▸ WHAT THE EXERCISE ASKS
Only some lines are wanted. Transcribe, exactly, the lines below from the line with "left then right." up to and including the line with "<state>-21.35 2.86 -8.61".

▸ GIVEN INFORMATION
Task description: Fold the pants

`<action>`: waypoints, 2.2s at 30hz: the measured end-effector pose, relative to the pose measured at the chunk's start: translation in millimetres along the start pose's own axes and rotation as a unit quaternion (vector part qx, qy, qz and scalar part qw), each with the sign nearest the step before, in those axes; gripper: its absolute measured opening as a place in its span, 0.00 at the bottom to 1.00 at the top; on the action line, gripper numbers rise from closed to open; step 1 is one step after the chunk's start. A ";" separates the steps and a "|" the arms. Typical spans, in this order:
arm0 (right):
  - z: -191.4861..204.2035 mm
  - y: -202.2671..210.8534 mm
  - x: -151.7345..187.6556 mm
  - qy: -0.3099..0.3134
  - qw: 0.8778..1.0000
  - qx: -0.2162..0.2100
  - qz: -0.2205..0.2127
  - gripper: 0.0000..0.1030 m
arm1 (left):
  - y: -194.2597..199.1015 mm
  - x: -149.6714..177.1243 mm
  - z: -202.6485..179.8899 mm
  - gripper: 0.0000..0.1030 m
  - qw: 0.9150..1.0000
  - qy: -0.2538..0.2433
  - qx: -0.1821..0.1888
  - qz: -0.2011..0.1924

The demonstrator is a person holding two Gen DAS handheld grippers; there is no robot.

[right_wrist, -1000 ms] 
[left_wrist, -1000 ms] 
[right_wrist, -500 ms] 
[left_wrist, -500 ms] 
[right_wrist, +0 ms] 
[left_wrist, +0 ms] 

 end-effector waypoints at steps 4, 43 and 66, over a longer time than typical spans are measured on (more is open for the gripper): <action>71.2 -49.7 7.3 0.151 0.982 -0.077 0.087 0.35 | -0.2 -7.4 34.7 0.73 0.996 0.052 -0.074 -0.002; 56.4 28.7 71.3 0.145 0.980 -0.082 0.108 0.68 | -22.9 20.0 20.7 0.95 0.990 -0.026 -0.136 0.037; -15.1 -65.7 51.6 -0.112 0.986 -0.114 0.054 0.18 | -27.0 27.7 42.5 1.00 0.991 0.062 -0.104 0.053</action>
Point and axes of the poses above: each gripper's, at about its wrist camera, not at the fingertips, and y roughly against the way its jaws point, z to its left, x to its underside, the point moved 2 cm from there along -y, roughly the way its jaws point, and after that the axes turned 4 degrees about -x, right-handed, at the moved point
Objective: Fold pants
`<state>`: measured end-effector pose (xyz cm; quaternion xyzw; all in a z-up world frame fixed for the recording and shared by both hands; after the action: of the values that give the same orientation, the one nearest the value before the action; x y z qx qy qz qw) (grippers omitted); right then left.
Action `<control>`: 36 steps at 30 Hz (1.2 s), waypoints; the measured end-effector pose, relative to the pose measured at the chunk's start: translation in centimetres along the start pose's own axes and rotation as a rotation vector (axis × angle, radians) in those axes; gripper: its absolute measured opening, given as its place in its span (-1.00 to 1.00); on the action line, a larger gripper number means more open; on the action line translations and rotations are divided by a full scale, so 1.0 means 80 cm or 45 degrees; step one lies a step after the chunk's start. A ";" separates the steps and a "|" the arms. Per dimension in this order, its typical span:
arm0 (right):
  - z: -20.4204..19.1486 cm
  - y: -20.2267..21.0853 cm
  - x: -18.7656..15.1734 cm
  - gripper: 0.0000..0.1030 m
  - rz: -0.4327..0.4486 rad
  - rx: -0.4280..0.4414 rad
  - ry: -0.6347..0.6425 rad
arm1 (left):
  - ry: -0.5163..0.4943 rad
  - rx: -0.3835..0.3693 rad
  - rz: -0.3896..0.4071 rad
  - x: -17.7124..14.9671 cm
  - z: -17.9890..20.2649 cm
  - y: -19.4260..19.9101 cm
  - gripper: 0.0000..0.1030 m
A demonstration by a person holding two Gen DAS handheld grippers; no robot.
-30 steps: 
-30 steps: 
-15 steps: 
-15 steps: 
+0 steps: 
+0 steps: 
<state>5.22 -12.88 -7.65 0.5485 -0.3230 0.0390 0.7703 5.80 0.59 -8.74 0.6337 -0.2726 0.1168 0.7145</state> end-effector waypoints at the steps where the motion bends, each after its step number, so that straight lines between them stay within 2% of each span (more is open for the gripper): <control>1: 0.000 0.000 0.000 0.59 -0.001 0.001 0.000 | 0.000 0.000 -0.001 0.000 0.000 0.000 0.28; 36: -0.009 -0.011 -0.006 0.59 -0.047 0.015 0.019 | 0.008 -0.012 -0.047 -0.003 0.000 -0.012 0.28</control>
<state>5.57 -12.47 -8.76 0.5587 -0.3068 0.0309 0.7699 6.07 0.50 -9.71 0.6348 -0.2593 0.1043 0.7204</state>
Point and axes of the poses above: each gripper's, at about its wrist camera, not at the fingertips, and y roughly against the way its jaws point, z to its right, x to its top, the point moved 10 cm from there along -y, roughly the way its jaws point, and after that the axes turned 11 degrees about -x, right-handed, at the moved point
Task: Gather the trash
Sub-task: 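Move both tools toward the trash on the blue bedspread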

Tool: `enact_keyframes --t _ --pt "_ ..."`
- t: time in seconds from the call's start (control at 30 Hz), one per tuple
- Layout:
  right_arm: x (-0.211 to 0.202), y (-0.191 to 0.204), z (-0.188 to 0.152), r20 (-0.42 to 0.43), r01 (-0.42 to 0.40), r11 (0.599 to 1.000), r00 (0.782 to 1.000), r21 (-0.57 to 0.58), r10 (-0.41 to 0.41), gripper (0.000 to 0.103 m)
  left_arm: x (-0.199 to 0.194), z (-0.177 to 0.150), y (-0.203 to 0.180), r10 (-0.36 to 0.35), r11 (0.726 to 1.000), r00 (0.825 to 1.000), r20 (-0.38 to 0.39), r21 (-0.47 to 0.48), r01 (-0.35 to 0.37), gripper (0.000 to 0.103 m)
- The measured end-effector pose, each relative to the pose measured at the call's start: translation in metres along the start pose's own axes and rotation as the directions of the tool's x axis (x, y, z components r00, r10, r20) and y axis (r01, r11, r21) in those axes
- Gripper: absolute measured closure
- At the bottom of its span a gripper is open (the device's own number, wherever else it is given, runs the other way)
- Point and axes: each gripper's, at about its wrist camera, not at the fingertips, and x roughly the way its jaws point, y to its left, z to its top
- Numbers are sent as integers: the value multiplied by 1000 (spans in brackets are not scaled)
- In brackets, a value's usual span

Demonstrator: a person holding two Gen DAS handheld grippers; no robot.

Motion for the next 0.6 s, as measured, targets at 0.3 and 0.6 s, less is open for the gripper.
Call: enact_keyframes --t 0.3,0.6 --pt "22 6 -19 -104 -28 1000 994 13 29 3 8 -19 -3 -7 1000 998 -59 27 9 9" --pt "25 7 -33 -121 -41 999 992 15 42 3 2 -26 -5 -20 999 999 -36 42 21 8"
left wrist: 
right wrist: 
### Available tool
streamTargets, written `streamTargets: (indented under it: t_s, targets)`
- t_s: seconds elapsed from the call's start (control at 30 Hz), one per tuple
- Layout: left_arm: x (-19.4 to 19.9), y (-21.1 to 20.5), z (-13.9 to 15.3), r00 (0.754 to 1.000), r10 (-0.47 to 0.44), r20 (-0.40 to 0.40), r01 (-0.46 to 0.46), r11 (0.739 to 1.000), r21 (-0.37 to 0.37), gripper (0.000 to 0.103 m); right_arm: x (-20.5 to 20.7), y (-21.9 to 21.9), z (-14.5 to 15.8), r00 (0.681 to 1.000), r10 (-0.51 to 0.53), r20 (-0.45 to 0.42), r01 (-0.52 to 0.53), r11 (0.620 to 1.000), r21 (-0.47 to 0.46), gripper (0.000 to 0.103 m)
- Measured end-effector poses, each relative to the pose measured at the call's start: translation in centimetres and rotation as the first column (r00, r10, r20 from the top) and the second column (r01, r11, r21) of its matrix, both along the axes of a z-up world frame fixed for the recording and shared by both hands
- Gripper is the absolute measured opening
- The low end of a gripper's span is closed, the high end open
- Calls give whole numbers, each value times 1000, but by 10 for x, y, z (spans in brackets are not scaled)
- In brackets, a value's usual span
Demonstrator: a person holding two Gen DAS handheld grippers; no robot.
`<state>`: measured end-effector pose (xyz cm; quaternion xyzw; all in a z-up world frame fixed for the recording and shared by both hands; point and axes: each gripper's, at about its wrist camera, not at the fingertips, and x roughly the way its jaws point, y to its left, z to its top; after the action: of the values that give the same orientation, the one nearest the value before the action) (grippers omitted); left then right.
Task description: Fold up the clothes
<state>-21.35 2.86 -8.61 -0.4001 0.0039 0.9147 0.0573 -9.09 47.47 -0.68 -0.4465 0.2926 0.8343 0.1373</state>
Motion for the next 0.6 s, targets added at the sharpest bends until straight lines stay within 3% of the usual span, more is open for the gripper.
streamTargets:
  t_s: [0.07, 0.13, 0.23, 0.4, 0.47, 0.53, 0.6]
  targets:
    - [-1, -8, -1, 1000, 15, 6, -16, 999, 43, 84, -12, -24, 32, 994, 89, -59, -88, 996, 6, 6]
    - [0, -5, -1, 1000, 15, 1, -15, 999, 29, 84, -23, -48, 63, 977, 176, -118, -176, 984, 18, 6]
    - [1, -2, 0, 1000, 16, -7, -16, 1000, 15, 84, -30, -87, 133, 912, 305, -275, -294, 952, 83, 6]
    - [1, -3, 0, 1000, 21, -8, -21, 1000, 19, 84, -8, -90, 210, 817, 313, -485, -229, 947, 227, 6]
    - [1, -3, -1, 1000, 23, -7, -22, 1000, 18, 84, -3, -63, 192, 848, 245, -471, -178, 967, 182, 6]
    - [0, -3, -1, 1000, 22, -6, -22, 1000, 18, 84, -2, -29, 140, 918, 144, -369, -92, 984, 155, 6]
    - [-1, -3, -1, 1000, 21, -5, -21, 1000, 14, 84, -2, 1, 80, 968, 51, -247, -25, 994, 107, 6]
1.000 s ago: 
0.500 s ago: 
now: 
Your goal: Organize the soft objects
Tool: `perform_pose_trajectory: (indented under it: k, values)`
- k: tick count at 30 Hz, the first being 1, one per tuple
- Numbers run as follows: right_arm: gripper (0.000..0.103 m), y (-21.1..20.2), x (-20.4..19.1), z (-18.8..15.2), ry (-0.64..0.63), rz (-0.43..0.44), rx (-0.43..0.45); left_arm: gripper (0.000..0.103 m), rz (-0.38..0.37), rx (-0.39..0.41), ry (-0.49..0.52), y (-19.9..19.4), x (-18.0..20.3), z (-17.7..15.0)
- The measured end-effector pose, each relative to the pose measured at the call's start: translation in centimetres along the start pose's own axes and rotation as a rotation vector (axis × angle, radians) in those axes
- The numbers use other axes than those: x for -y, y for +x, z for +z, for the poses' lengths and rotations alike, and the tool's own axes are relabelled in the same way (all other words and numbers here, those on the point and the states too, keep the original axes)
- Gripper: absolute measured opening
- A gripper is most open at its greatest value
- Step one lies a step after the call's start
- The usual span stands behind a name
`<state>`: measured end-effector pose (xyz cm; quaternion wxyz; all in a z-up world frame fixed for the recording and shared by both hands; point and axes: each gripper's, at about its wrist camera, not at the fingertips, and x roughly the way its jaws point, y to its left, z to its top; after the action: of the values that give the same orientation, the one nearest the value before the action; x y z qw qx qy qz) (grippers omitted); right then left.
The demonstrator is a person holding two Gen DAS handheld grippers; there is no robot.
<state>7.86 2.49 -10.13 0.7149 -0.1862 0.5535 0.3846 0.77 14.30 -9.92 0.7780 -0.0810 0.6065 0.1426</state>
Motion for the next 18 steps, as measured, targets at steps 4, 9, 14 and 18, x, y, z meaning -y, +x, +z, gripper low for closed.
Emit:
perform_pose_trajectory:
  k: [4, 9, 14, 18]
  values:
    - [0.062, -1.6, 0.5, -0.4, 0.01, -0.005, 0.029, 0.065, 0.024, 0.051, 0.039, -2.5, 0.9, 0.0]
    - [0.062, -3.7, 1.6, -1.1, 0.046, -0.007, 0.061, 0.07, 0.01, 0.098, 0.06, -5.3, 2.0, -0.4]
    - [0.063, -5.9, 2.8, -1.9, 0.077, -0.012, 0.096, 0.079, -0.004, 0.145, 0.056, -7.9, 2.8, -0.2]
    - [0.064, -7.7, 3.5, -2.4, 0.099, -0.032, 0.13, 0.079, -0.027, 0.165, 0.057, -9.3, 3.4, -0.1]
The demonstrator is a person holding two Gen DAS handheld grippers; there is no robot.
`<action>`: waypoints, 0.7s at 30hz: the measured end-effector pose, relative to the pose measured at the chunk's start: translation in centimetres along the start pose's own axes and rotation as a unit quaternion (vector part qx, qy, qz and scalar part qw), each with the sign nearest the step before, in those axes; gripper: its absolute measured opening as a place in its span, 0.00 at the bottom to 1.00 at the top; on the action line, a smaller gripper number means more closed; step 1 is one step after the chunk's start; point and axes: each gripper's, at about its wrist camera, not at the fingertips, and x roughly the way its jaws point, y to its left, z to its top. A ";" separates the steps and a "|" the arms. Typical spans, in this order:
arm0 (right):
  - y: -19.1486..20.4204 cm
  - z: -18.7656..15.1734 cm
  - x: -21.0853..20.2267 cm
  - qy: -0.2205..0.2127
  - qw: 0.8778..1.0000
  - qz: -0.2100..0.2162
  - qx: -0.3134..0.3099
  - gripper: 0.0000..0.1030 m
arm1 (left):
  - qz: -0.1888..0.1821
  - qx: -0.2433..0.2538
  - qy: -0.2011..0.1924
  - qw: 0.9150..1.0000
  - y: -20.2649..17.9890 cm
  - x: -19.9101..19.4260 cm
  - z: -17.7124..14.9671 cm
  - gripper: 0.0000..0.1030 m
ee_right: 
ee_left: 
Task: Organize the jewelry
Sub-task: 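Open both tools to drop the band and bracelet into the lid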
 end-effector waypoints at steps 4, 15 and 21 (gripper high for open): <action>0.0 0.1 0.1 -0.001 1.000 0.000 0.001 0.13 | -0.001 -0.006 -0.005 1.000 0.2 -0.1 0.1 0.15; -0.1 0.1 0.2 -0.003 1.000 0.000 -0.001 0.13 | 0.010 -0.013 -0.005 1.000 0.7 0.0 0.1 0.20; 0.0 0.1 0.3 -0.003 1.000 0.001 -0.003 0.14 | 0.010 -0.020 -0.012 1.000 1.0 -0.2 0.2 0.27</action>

▸ SOLUTION FOR THIS EXERCISE
`<state>`: measured end-effector pose (xyz cm; quaternion xyzw; all in a z-up world frame fixed for the recording and shared by both hands; point and axes: each gripper's, at about its wrist camera, not at the fingertips, and x roughly the way its jaws point, y to its left, z to its top; after the action: of the values that give the same orientation, the one nearest the value before the action) (grippers omitted); left then right.
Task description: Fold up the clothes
<state>-21.35 2.86 -8.61 -0.4001 0.0039 0.9147 0.0573 -9.09 47.47 -0.68 -0.4465 0.2926 0.8343 0.1373</state>

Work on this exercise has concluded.